Required action> Produce exactly the lines from the one holding "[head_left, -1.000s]" through the last line of the data below, with every picture left out.

Input data>
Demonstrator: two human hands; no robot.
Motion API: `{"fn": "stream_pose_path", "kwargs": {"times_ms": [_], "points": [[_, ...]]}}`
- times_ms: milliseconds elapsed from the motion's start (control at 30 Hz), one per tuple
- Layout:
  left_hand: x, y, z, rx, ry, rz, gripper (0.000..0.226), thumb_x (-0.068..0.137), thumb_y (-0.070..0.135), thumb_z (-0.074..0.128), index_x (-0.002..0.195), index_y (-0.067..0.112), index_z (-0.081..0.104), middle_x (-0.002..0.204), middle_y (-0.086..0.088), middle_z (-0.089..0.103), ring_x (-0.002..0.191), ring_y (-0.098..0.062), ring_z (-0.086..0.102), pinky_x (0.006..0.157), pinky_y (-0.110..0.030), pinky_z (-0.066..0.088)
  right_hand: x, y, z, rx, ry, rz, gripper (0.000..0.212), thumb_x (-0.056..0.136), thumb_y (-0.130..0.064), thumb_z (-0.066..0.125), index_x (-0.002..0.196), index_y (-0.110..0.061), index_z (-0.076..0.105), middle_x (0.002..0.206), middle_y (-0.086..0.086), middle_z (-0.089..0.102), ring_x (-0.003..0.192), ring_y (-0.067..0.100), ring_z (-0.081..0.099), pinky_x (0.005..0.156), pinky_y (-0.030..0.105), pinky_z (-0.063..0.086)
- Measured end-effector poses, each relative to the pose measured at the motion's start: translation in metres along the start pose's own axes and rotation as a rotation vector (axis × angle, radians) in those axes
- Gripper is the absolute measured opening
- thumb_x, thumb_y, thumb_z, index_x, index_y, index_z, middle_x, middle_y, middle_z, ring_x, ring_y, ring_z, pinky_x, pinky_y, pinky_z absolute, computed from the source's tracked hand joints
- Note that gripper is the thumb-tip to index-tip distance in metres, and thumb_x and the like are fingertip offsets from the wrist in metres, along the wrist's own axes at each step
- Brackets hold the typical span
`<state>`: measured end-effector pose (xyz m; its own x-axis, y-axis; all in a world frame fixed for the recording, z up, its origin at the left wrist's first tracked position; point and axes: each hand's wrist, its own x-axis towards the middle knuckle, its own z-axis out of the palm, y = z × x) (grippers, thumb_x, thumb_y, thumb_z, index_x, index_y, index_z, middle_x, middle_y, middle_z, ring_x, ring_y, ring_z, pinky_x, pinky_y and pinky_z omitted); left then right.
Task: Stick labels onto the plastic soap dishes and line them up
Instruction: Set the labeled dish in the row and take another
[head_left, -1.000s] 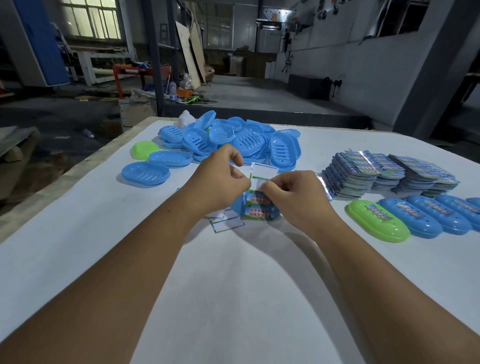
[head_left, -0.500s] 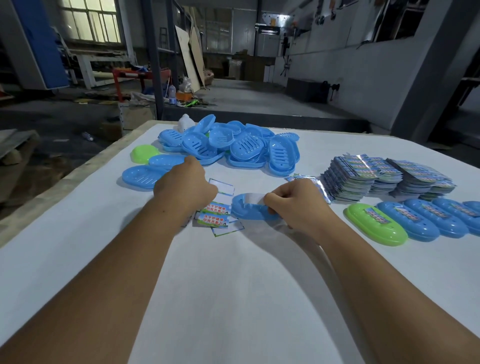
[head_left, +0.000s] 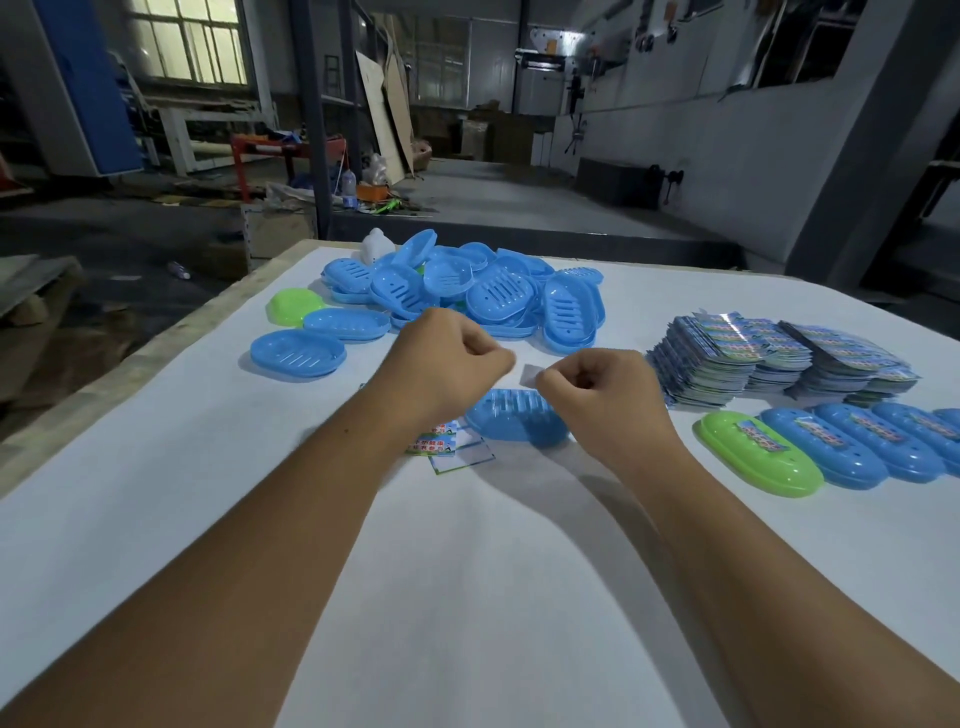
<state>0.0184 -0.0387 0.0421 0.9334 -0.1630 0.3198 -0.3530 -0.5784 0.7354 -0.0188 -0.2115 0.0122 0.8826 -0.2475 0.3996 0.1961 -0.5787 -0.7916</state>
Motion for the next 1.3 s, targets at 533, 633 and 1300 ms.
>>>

Problem solution>
[head_left, -1.000s] 
[head_left, -0.500s] 
[head_left, +0.000s] 
<state>0.0184 -0.0387 0.0421 0.9334 -0.1630 0.3198 -0.3530 -0.5784 0.7354 -0.0188 -0.2115 0.0122 0.8826 -0.2475 0.3996 0.1961 -0.5787 -0.7916</state>
Motion for the next 1.3 s, targets at 533, 633 and 1300 ms.
>>>

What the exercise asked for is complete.